Никколо вздохнул, точно под бременем глубокой скорби.
— Очень вы меня огорчаете, синьор Паскуале, этими словами, — промолвил он с грустью, — огорчаете сильнее даже, чем думаете! Увы!.. На вас возлагал я все мои надежды!.. Вас хотел просить я о помощи!
— Моей помощи? — с удивлением воскликнул Паскуале. — Моей помощи, синьор Никколо? Каким же способом могу я вам ее оказать?
— Дражайший синьор Паскуале! — продолжал Никколо, отирая глаза платком, точно хотел осушить выступавшие слезы. — Милейший, достойнейший синьор Паскуале! Вы, без сомнения, заметили, что актеры мои часто поют во время действий вставные арии. Я хотел развивать этот прием все шире и дальше, а затем незаметно ввести у себя оркестр и, наконец, поставить целую оперу. Вы, синьор Капуцци, бесспорно первый композитор во всей Италии, и только одно непонятное легкомыслие римлян да завистливая злоба прочих маэстро причиной тому, что в наших театрах дается что-либо иное, кроме ваших произведений. Синьор Паскуале! Ваши бессмертные творения жажду я поставить в моем маленьком, ничтожном театре и пришел умолять вас об этом!
— Дражайший синьор Никколо! — воскликнул Капуцци, просияв, как солнце. — Что же мы стоим с вами здесь на улице? Прошу покорно потрудиться взойти на лестницу и удостоить посещением мой скромный уголок!
Едва Никколо успел войти в комнату, Паскуале вытащил громаднейшую кипу исписанной нотной бумаги и, открыв первую попавшуюся тетрадь, схватил гитару, чтобы заорать что было мочи на тот обыкновенный лад, который он называл пением.
Никколо заплакал и завертелся как исступленный. Он стонал, вздыхал, кричал без умолку: «Браво! Брависсимо! Великолепный Капуцци!»; наконец, точно в порыве священного восторга, бросился он к ногам старика и так крепко обнял его колени, что тот в свою очередь завертелся и закричал на этот раз уже от невыносимой боли:
— Синьор Никколо! Синьор Никколо!.. Ай!.. Что вы делаете! Вы меня хотите убить!
— Нет! — воскликнул Никколо. — Нет, синьор Паскуале! Я не встану прежде, чем вы дадите мне честного слова позволить, чтобы синьор Формика исполнил в моем театре божественную арию, которую вы только что пропели!
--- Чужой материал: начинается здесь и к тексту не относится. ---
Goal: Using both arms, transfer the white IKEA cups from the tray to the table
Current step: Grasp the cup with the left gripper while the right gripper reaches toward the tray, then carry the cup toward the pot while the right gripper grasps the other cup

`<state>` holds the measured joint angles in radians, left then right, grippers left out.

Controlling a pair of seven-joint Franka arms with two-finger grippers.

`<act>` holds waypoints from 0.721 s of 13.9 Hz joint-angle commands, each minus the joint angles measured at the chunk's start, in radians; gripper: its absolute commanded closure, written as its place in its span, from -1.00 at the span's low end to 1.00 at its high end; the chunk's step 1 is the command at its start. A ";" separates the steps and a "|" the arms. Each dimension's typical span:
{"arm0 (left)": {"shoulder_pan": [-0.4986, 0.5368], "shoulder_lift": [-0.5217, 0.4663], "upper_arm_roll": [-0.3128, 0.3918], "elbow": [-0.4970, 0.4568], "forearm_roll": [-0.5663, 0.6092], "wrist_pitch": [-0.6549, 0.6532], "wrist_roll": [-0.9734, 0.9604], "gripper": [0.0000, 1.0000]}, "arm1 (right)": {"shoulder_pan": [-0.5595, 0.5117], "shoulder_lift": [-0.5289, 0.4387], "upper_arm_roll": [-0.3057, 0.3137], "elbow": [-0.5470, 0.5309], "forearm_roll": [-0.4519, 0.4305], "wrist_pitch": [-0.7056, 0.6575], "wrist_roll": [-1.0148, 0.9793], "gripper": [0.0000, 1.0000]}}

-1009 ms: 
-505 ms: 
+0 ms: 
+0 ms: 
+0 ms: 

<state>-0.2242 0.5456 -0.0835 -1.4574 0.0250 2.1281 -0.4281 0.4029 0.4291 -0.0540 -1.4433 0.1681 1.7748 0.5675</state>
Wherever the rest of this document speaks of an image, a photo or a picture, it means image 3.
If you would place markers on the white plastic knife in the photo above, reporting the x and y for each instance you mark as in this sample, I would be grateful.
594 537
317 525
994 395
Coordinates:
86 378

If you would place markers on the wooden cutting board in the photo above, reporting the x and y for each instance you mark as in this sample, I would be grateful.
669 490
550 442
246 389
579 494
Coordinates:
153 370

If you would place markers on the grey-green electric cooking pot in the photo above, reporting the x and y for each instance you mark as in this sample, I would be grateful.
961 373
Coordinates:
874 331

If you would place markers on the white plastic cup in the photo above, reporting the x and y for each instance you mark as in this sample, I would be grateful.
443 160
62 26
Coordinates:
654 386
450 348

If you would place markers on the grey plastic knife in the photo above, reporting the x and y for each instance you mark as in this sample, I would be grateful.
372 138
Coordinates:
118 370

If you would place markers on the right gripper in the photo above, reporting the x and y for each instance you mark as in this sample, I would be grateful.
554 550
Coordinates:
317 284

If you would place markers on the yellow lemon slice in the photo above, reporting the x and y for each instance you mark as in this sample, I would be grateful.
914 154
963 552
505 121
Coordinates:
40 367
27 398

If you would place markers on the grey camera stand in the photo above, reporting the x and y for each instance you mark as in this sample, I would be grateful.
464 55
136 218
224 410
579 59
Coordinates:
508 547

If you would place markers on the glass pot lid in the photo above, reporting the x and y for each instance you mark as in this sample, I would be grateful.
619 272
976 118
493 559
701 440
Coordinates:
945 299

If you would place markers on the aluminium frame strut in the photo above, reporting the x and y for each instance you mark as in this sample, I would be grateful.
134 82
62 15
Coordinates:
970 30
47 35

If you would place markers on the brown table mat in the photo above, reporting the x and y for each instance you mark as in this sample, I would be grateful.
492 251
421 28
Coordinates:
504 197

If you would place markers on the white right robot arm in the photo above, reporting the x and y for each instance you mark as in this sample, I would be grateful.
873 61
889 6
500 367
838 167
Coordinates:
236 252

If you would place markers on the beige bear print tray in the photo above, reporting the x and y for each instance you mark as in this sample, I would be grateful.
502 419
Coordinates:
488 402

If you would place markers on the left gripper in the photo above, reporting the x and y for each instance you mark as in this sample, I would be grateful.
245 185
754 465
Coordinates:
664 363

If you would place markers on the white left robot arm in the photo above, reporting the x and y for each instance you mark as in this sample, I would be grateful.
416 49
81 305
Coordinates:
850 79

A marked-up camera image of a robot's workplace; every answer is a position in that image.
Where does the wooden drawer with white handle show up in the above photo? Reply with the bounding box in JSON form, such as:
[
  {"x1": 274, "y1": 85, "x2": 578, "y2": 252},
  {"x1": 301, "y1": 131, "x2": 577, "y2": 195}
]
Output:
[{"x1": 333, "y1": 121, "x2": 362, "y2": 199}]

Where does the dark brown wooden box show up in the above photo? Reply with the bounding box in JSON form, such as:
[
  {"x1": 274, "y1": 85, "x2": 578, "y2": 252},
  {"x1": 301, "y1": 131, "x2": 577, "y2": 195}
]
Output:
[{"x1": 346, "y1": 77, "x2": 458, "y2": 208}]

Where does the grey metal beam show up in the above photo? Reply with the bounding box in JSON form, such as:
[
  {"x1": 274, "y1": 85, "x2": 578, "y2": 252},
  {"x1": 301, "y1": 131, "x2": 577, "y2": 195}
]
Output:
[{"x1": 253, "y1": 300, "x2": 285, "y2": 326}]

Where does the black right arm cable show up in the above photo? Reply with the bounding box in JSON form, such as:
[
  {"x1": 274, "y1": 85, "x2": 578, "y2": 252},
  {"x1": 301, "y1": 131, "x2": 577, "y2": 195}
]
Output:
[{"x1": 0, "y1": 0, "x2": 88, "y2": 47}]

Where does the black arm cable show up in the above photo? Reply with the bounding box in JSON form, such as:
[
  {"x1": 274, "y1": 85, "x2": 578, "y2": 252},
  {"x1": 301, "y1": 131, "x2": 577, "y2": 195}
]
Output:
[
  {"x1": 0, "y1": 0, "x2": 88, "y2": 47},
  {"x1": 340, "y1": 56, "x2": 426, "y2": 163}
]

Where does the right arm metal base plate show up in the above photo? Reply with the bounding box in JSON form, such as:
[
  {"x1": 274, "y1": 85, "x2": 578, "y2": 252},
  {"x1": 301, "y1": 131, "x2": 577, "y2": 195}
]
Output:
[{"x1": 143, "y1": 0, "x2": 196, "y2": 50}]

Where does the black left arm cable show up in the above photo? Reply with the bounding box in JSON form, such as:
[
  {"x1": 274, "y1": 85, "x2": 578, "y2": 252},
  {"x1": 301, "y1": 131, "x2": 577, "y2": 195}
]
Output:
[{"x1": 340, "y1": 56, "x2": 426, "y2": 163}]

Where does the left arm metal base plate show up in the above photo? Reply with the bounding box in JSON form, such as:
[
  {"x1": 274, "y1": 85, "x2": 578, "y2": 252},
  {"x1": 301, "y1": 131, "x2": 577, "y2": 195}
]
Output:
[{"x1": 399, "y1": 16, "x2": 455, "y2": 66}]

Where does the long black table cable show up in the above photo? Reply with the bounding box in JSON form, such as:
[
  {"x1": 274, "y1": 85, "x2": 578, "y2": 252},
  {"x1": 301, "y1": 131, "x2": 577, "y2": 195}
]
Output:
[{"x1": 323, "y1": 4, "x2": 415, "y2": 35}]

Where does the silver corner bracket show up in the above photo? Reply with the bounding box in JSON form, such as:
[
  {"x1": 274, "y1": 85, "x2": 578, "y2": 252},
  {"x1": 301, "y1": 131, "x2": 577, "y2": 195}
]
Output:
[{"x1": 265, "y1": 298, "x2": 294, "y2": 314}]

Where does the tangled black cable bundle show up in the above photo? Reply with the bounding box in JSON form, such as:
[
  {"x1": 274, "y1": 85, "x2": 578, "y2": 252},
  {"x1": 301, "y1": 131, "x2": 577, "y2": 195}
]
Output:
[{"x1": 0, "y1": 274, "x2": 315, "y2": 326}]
— Вы человек со вкусом! — охая и кряхтя, простонал Паскуале. — Вы глубоко понимаете дело. Кому же и доверить мне, кроме вас, исполнение моих произведений? Вы можете взять их с собой все. Только, ради Бога, выпустите меня! Но — увы! — ведь я не услышу сам моих дивных творений!.. Да выпустите же меня, прошу вас!
— Нет, — нес свое Никколо, все еще стоя на коленях и продолжая сдавливать в объятиях костлявые ноги старика, — нет, синьор Паскуале! Я вас не выпущу до тех пор, пока вы не дадите мне честного слова быть послезавтра в моем театре! Может быть, вы боитесь нового нападения? Неужели же вы думаете, что римляне, услышав ваши сочинения, не проводят вас до дома целой толпой, с триумфом и с факелами? Да если бы даже этого и не случилось, то, поверьте, я сам с моими верными товарищами провожу вас домой, вооруженный с ног до головы.
— Вы сами, — спросил Паскуале, — намерены проводить меня до дому с вашими товарищами?… А сколько вас всех?
— Человек восемь или десять к вашим услугам, синьор Паскуале! Решитесь, прошу вас!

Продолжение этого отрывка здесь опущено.